Problem statement: Up to and including the line that contains "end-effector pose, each", write out each line of the material from its first line, exactly.

The data:
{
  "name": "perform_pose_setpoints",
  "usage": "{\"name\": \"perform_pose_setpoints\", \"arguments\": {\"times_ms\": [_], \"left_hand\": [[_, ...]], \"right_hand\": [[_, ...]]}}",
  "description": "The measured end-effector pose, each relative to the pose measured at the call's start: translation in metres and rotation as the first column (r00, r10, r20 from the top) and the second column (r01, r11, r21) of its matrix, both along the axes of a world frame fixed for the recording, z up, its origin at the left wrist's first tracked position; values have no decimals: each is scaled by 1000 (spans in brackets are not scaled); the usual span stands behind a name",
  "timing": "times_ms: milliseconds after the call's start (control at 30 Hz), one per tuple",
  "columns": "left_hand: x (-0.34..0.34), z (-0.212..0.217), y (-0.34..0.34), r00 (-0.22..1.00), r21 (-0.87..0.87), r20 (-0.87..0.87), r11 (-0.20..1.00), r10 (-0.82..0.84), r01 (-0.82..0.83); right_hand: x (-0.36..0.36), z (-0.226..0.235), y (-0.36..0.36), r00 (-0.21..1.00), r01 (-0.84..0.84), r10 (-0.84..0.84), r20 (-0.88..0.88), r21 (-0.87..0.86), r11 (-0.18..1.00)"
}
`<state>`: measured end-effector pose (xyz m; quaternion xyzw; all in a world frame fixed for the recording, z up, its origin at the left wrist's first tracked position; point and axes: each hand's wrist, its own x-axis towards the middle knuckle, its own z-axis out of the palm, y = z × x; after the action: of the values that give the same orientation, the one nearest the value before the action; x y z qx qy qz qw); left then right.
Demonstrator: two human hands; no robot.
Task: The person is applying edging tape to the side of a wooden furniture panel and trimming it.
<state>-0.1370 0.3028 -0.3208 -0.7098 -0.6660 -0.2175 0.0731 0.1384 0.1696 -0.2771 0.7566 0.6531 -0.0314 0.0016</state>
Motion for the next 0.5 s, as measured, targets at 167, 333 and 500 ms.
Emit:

Response:
{
  "name": "perform_pose_setpoints",
  "usage": "{\"name\": \"perform_pose_setpoints\", \"arguments\": {\"times_ms\": [_], \"left_hand\": [[_, ...]], \"right_hand\": [[_, ...]]}}",
  "description": "The measured end-effector pose, each relative to the pose measured at the call's start: translation in metres and rotation as the first column (r00, r10, r20 from the top) and the second column (r01, r11, r21) of its matrix, both along the axes of a world frame fixed for the recording, z up, its origin at the left wrist's first tracked position; values have no decimals: each is scaled by 1000 (spans in brackets are not scaled); the usual span stands behind a name",

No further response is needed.